Little David has 2 dads. But that hardly makes him unique in the world writer / artist David Cantero has created.
Unabashedly a book created with a purpose in mind, Cantero even opens the introduction to the book with the message “Little David is a comic book with an important social message for everyone”, and it certainly fulfills this goal, presenting a world of children in short, humorous strips all with a background celebrating diversity.
From a child with a transgendered parent, to a girl created through artificial insemination living with a divorced mom, to an adopted child to many more including Little David himself each character’s view is shaped by their unique background as they learn about the world about them.
Perhaps the book’s greatest strength is how it presents itself in such a way as to work on multiple levels, allowing an adult, or a child, or an adult reading with a child to all enjoy the book all while getting Cantero’s message across.
It features a toned down, classically cartoonish art style by Cantero that’s wildly different from the excellent drawings in his previous book Otto Vol. 1 and it’s well suited for the comic.
Sure, there’s certain to be some people who disagree with his agenda, but I found it a joy to read.
Enter the digital pages of Santa vs Dracula and you’ll immediately be drawn in by the bright, warm look of the art, but any pretenses that this is a book whose characters don’t face some pretty serious threats is shattered almost immediately when Santa is led to a bloodied Easter Bunny who dies in his arms.
That’s not to say this is a serious book.
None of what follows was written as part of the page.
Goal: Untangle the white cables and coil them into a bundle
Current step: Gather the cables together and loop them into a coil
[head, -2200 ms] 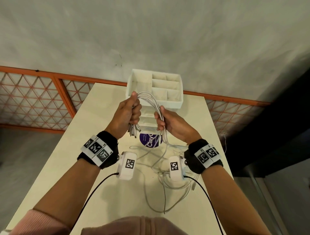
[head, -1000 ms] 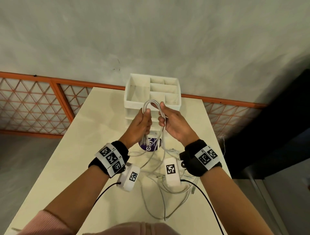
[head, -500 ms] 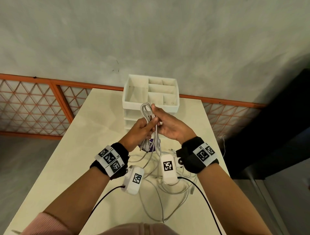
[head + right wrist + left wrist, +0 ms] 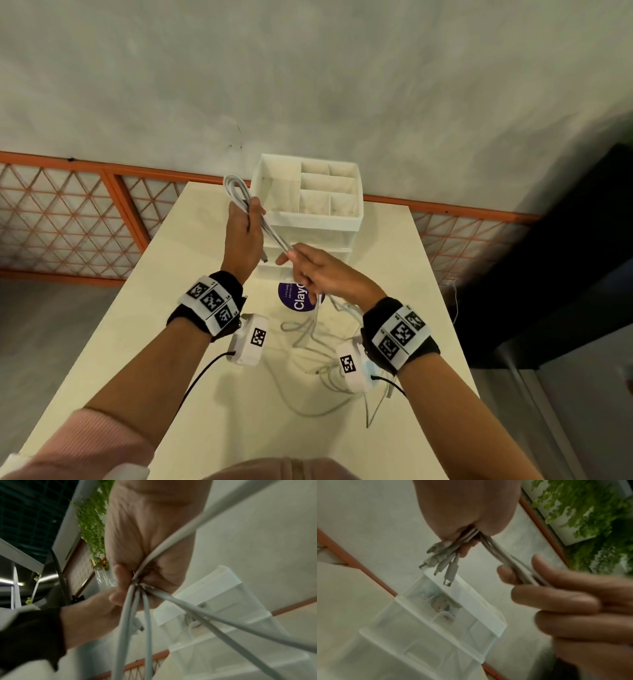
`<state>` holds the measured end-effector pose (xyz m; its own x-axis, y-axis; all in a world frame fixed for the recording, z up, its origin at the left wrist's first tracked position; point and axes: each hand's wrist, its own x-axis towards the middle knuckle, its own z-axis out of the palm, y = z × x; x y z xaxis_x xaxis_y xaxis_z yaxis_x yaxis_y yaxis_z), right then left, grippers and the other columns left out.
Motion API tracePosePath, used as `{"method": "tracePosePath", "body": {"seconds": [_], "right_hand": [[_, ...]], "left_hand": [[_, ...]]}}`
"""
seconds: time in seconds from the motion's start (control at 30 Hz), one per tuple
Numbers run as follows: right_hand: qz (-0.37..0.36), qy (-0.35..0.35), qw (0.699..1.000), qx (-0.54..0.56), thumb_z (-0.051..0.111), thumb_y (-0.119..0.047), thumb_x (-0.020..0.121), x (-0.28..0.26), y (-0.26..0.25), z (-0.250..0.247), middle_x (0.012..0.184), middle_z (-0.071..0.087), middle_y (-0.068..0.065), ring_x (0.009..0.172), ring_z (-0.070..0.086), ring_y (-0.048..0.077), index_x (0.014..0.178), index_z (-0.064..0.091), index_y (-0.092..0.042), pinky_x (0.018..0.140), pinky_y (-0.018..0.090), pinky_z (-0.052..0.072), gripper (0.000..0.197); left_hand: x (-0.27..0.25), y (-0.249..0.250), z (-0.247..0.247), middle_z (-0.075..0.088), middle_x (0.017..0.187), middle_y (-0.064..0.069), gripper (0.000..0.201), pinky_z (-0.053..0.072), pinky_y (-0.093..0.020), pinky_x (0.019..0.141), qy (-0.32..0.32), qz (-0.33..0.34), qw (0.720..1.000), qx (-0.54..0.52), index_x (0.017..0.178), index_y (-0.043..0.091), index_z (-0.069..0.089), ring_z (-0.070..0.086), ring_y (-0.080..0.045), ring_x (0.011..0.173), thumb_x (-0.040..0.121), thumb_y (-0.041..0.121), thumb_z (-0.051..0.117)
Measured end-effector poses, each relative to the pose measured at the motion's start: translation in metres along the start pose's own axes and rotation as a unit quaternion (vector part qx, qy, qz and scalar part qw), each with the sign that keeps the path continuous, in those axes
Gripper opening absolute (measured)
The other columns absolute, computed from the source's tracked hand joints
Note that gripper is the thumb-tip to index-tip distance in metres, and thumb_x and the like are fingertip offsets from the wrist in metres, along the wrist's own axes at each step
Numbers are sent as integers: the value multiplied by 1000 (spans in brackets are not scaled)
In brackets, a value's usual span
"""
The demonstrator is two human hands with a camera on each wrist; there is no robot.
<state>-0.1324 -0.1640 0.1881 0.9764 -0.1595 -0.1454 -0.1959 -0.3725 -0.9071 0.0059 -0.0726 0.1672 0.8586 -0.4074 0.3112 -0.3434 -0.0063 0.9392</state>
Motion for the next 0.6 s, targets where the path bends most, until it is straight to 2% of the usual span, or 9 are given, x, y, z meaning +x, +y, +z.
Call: {"method": "tracePosePath", "body": {"seconds": [0.07, 0.13, 0.23, 0.33, 0.4, 0.47, 0.53, 0.57, 0.6], "right_hand": [[1, -51, 999, 4, 29, -37, 102, -3, -1, 11, 63, 36, -2, 47, 36, 8, 117, 50, -16, 43, 21, 44, 34], [12, -98, 995, 1, 27, -41, 102, -5, 0, 17, 63, 34, 0, 48, 32, 8, 117, 49, -21, 44, 19, 43, 33], [31, -148, 988, -17, 22, -41, 102, -10, 3, 10, 63, 31, 1, 48, 28, 10, 117, 51, -13, 50, 19, 42, 43], [46, -178, 983, -11, 22, -42, 102, -15, 10, -10, 62, 28, -2, 49, 30, 9, 105, 56, -11, 59, 24, 38, 46], [58, -181, 982, -11, 24, -42, 101, -18, 18, -22, 63, 29, -2, 52, 33, 8, 107, 59, -15, 62, 24, 37, 45], [80, -183, 980, 6, 27, -38, 102, -20, 26, -32, 67, 34, -2, 57, 37, 7, 121, 57, -15, 63, 20, 39, 43], [92, -186, 978, 11, 32, -36, 102, -21, 32, -39, 70, 43, -3, 60, 43, 8, 129, 50, -4, 65, 19, 42, 45], [88, -184, 979, -14, 35, -36, 100, -22, 32, -42, 71, 47, -5, 60, 44, 8, 126, 50, -2, 66, 20, 42, 45], [78, -178, 980, -51, 38, -34, 100, -22, 30, -45, 71, 48, -5, 58, 44, 7, 122, 55, -6, 66, 21, 41, 40]], "left_hand": [[-2, -1, 1, 46, 63, 0, 38, 40, -30, 55, 4, -35, 999, -13, 82, 9, 47, 46, -17, 56, 101, 37, 30], [-6, 0, 1, 50, 62, -1, 41, 39, -26, 51, 0, -64, 996, -56, 75, 12, 48, 46, -16, 53, 102, 37, 29], [-7, 5, -2, 47, 52, 7, 38, 39, -20, 49, -4, -107, 976, -190, 70, 16, 42, 43, -8, 48, 103, 32, 31], [-4, 9, -6, 38, 46, 12, 39, 34, -19, 49, -14, -138, 950, -280, 67, 17, 39, 38, -7, 45, 103, 31, 32], [-6, 10, -7, 35, 45, 12, 40, 32, -18, 48, -25, -130, 952, -275, 66, 17, 38, 36, -6, 44, 103, 31, 32], [-8, 9, -7, 34, 45, 13, 40, 33, -17, 49, -37, -106, 961, -253, 66, 17, 36, 35, -6, 45, 103, 31, 31], [-10, 8, -8, 34, 46, 13, 39, 34, -17, 50, -54, -87, 967, -232, 67, 16, 36, 35, -6, 46, 103, 30, 30], [-11, 8, -7, 34, 46, 13, 39, 35, -17, 51, -66, -78, 970, -222, 67, 16, 36, 35, -6, 46, 103, 30, 30], [-12, 8, -7, 34, 47, 13, 39, 34, -17, 52, -83, -69, 972, -210, 67, 16, 36, 35, -6, 47, 103, 30, 29]]}}
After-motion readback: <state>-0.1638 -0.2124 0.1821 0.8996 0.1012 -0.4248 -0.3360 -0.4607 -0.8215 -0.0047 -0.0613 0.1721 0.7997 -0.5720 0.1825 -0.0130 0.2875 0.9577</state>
In fact it’s charm (and there’s lots of it) comes from how brilliantly it balances the humor with characterization with consequences and action in a way rarely found.
So since the holiday season is about to begin you have a book in Santa vs Dracula you should check out, no matter if Halloween is your favorite night or it’s the Christmas season you’re looking forward to.
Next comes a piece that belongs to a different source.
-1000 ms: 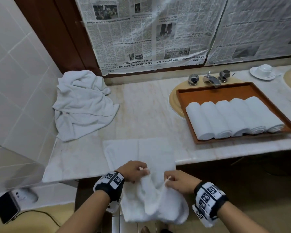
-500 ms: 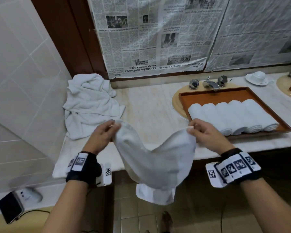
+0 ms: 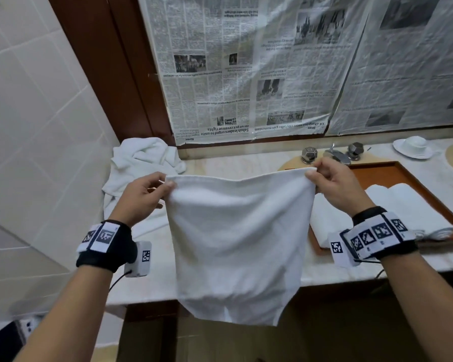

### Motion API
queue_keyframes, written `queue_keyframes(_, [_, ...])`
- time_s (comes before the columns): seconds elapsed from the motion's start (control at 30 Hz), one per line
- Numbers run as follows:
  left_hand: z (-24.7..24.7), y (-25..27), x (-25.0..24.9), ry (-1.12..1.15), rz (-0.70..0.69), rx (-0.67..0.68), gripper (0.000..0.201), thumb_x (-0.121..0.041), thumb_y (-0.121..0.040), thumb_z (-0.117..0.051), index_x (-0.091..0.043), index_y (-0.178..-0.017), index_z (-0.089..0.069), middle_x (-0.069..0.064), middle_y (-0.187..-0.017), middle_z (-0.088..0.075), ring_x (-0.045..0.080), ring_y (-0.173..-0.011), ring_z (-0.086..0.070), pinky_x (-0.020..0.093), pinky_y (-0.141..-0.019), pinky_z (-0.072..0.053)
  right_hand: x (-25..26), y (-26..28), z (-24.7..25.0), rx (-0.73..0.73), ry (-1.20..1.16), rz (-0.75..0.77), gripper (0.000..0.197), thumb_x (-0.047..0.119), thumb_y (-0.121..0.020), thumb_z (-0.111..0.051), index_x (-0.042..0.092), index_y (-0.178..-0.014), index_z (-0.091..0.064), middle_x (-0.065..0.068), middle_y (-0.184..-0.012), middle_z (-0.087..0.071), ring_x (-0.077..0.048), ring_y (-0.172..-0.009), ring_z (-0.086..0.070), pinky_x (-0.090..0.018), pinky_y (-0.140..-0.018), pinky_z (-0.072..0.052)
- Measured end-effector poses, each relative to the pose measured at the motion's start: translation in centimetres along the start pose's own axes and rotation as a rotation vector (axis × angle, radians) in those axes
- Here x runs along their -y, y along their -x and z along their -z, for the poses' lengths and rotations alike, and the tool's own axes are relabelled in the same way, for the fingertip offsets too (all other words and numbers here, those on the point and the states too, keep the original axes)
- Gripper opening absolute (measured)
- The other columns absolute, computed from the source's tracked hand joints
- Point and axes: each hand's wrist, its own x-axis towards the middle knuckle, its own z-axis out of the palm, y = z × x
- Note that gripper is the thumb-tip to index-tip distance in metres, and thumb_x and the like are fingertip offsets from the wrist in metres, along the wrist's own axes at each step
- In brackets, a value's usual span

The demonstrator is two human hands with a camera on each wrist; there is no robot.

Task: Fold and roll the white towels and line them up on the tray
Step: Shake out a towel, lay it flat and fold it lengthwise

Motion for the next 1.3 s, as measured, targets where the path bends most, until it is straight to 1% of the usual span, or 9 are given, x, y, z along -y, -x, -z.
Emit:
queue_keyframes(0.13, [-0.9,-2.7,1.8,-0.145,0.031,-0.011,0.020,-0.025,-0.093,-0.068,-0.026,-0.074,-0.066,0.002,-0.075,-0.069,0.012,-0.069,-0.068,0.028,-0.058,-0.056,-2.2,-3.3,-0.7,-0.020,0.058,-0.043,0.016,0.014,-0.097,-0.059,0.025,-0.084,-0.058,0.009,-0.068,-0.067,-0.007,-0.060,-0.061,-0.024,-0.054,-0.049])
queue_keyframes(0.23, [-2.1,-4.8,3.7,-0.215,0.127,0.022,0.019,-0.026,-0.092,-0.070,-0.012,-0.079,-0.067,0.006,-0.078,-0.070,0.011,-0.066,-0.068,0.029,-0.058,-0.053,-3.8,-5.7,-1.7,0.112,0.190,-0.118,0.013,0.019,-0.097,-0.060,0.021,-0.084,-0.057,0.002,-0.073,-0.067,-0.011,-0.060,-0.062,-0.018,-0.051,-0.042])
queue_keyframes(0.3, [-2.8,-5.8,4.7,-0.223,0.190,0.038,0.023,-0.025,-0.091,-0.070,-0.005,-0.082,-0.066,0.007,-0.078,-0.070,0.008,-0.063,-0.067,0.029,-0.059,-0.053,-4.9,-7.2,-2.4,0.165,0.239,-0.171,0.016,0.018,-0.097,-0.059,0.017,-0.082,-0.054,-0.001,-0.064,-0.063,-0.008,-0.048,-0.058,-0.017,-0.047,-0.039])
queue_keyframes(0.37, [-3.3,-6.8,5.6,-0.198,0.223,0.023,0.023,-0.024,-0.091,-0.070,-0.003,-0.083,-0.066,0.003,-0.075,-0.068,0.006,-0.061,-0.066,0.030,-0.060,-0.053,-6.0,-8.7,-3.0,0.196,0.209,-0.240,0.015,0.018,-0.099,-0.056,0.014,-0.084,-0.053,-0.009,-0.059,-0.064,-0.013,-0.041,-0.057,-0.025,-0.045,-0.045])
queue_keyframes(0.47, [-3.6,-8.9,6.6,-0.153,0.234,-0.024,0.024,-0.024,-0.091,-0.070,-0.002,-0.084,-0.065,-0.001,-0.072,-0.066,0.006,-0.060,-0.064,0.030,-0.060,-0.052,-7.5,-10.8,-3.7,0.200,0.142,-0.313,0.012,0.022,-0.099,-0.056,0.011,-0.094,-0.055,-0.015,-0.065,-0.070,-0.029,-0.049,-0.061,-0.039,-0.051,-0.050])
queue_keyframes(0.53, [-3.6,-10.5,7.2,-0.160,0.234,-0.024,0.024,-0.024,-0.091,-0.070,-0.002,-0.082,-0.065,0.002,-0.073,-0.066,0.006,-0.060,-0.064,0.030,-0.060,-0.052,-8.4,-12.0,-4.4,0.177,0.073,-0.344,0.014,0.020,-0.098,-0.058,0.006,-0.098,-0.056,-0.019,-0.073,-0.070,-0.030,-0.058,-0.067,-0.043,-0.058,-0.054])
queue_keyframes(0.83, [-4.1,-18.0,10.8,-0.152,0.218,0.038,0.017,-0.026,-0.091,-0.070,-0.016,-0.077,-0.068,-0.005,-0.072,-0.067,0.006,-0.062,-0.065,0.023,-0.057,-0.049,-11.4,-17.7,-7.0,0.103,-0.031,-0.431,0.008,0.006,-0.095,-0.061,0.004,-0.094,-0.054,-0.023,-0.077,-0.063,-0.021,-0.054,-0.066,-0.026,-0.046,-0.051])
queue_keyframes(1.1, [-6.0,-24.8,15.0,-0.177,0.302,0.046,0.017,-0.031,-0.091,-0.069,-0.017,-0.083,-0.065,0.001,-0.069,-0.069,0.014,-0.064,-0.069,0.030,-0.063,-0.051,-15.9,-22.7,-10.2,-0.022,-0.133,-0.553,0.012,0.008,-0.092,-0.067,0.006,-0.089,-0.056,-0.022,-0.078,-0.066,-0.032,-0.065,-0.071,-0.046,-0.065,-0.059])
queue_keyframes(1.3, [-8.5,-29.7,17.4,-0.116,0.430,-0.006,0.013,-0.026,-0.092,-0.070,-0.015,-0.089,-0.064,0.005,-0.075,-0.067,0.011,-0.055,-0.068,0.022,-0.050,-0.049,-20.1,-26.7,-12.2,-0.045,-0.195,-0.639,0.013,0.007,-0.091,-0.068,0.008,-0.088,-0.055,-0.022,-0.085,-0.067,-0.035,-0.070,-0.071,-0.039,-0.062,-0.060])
Since we’re talking about Halloween how about checking out The Evil Oz Oz, a dark and twisted sequel to the beloved classic.
The art is unquestionably the star here, and if there’s one book in this review list I wouldn’t mind getting a physical copy of it’s The Evil Of Oz. So when you’re reading it make sure it’s on a tablet or computer large enough to highlight the images because there’s a real strong chance this is going to be the best looking book you read this year, it’s that well done. Therefore worth it’s somewhat hefty price tag, even in a digital version.
Santa vs Dracula and The Evil Of Oz both take familiar characters and put new spins on them, and so does 2085: Imperium Contingency, though it may not seem that way when you scan the available books to purchase on Comixology.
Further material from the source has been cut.